• **Goal of the exercise**
Run through the records and show each line that includes the string "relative".

Collected data entries
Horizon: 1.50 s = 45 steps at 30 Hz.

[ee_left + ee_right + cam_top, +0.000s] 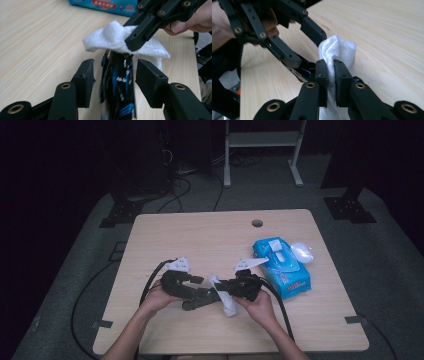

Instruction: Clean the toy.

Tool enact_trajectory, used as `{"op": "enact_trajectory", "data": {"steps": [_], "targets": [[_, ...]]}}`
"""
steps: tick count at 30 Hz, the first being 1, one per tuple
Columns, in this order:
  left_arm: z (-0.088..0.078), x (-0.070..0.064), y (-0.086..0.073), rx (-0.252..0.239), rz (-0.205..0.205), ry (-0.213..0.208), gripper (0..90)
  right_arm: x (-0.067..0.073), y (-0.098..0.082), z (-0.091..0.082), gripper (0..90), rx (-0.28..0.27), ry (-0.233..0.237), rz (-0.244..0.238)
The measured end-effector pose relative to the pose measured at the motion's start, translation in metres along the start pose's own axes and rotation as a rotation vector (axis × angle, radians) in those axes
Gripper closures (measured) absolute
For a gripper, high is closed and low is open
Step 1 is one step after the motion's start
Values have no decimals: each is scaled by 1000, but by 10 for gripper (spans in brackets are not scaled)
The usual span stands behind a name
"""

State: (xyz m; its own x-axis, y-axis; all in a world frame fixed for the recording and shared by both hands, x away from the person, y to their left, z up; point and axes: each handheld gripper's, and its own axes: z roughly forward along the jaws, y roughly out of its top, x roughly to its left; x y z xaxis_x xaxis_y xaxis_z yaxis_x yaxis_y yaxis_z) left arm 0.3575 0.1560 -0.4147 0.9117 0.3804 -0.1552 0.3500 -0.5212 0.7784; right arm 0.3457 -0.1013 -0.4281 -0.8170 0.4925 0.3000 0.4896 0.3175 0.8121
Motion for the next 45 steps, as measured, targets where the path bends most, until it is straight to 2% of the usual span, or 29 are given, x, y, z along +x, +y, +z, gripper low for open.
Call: {"op": "enact_trajectory", "data": {"steps": [2,4,6,12,16,20,22,25,29,32,38,45], "targets": [[0,3,-5,8,-14,3,472,-1,-2,4,823,21,2,-2],[3,6,-11,22,-34,-2,469,-1,-3,5,824,21,6,1],[4,8,-15,-3,-62,-16,462,-1,-3,4,825,26,4,-3],[3,3,-21,-22,-71,-23,451,4,-6,1,827,29,7,-12],[3,-7,-24,-9,-52,-2,396,7,-13,-3,828,22,26,-14],[8,-18,-26,12,-12,24,314,15,-22,-9,828,32,33,-29],[11,-23,-28,29,5,29,282,18,-29,-11,827,47,33,-41],[20,-33,-32,60,58,51,267,20,-38,-12,827,69,19,-49],[30,-39,-35,106,96,75,246,18,-44,-9,826,109,6,-49],[33,-40,-37,100,98,88,236,17,-46,-10,825,123,-6,-53],[34,-41,-38,104,86,116,186,13,-44,-25,822,103,-18,-47],[45,-43,-41,156,102,134,151,11,-48,-42,817,95,-33,-41]]}}
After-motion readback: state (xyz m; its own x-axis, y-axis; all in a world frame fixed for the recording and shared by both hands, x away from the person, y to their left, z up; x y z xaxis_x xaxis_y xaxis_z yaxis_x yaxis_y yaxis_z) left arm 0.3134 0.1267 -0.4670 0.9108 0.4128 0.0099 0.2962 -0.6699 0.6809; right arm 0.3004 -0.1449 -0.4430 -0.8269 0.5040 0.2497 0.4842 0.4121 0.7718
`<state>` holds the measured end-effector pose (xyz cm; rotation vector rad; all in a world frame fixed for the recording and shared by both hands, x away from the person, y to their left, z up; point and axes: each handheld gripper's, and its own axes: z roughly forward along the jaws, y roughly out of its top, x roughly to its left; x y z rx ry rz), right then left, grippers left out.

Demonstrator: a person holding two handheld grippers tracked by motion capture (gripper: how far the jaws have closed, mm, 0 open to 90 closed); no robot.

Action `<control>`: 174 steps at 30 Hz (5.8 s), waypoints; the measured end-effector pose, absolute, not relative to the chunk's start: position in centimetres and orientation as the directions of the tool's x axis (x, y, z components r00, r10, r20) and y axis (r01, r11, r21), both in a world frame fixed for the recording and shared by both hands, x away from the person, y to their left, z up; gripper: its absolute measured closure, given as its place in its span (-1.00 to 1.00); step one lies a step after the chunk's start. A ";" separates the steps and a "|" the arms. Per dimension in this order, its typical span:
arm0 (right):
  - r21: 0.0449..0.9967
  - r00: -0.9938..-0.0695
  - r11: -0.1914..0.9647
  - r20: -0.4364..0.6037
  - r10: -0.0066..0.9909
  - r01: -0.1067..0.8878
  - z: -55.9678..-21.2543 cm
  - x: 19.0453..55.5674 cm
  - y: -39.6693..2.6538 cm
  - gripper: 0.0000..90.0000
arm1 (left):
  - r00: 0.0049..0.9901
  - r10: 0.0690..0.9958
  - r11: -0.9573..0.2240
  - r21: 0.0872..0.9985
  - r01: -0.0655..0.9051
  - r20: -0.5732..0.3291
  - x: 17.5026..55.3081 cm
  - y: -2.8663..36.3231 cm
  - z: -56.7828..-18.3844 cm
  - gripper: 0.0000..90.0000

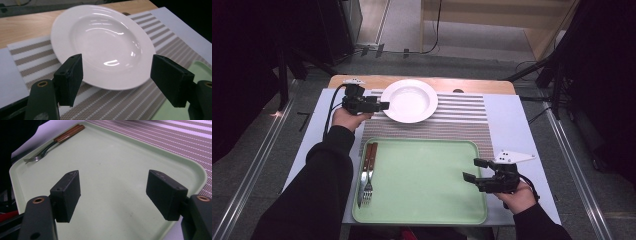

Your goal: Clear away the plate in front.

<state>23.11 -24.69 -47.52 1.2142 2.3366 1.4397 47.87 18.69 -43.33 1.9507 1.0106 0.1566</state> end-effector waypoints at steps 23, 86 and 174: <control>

• **Exercise response**
The measured end-effector pose relative to the pose measured at the motion's start, translation in metres along the start pose's own axes and rotation as a rotation vector (axis × angle, radians) in those axes
Action `<control>`: 174 steps at 30 Hz (5.8 s), waypoints; the measured end-effector pose, absolute, not relative to the chunk's start: position in centimetres and orientation as the directions of the tool's x axis (x, y, z components r00, r10, r20) and y axis (r01, r11, r21), both in a world frame fixed for the recording and shared by both hands, x away from the person, y to their left, z up; gripper: its absolute measured closure, given as its place in its span (-1.00 to 1.00); step one lies a step after the chunk's start. A ";" separates the steps and a "|" the arms. Per dimension in this order, its typical span:

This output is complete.